Built with AI, and how to verify it

Écluse is a supply-chain security tool, and I built much of it leaning on an LLM harder than I ever have. If that makes you nervous, good. Here's the honest version: what's mine, what the AI did, and why you don't have to trust either of us to use it.

What's mine, and what's the AI's

Mine: the design. The architecture, the three-registry origin model, the deny-by-default rules engine, the security invariants (outbound egress / SSRF, identifier canonicalisation, response bounds), and the planning.
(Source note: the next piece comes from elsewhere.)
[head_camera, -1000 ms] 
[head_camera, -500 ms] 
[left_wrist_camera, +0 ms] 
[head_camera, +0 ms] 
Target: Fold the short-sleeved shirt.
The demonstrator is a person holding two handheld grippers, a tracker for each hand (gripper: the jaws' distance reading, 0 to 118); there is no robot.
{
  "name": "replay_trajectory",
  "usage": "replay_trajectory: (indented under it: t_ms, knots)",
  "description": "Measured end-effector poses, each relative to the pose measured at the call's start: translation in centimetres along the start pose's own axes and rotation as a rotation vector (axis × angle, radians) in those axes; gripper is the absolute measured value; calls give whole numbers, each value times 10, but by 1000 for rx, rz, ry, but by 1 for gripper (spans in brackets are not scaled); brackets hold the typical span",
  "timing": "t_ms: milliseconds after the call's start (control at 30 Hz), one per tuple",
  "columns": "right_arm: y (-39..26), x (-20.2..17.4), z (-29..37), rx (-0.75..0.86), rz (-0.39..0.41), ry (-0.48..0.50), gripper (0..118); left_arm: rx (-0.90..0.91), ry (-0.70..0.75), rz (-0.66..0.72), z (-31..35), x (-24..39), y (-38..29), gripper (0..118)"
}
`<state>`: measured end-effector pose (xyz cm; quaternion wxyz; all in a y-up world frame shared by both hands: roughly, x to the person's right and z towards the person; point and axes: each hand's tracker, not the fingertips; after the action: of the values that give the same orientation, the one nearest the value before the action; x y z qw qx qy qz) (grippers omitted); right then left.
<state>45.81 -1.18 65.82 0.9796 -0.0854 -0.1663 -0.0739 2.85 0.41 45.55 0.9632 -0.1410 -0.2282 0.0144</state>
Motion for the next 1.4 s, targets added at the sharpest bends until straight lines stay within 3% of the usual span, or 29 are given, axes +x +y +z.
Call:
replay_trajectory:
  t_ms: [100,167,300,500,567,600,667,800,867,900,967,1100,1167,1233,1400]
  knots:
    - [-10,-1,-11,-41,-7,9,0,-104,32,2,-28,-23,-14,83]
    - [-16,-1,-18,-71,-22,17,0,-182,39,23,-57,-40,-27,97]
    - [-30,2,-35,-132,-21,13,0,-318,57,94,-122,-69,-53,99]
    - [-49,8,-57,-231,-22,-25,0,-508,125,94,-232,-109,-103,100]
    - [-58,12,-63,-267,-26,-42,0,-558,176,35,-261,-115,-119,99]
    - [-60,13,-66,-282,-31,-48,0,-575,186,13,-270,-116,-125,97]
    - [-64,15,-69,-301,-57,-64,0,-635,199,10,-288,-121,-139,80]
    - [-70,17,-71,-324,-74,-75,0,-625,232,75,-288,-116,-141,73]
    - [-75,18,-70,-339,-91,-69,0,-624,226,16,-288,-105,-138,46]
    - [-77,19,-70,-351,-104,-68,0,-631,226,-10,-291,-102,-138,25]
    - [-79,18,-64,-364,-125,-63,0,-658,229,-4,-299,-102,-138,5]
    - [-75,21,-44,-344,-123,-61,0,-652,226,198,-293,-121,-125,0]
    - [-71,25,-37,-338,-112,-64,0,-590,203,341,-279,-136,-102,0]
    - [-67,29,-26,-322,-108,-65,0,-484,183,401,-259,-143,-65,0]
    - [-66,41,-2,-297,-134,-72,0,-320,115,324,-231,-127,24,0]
That's the result of months of thinking about how a small team gets this protection without enterprise licence fees or a registry of its own. I've worked in typed functional programming for years, so Haskell is familiar ground. I own the design and the safety-critical paths, and I can explain them.
The AI's: the implementation. Writing the Haskell that turns the design into code is mostly done with an LLM right now, for speed. I'm not hands-off: I read every PR and go through the code line by line, just not as tightly as I will near release, since it's still under frequent revision. The release-grade pass comes before release.

How I keep that honest

I decide. I act as the architect, own the requirements, and review and merge every PR. The agent does the work but never merges and never pushes to main. The process is public, in planning/orchestration-strategy.md.
Escalate, don't guess. On anything ambiguous, missing, or contradictory, the agent stops and asks rather than inventing its way past it. No made-up config or API behaviour, no quietly-weakened tests, no undefined left in.
A second set of eyes. Each slice is reviewed by separate agents with fresh context: first for whether it does what was asked, then for security and code quality.
The compiler does a lot of the work. Totality, -Werror, parse-don't-validate, and invariants baked into the types (you literally can't represent a mount at the root) throw out a category of confident-but-wrong output before anyone reads it.
Tests, not "it works." Every acceptance criterion has a deterministic test; the rules engine's deny-precedence is property-tested with Hedgehog; changed lines clear 85% coverage; Semgrep, lint, and a hermetic Nix build must pass. Details in docs/testing.md.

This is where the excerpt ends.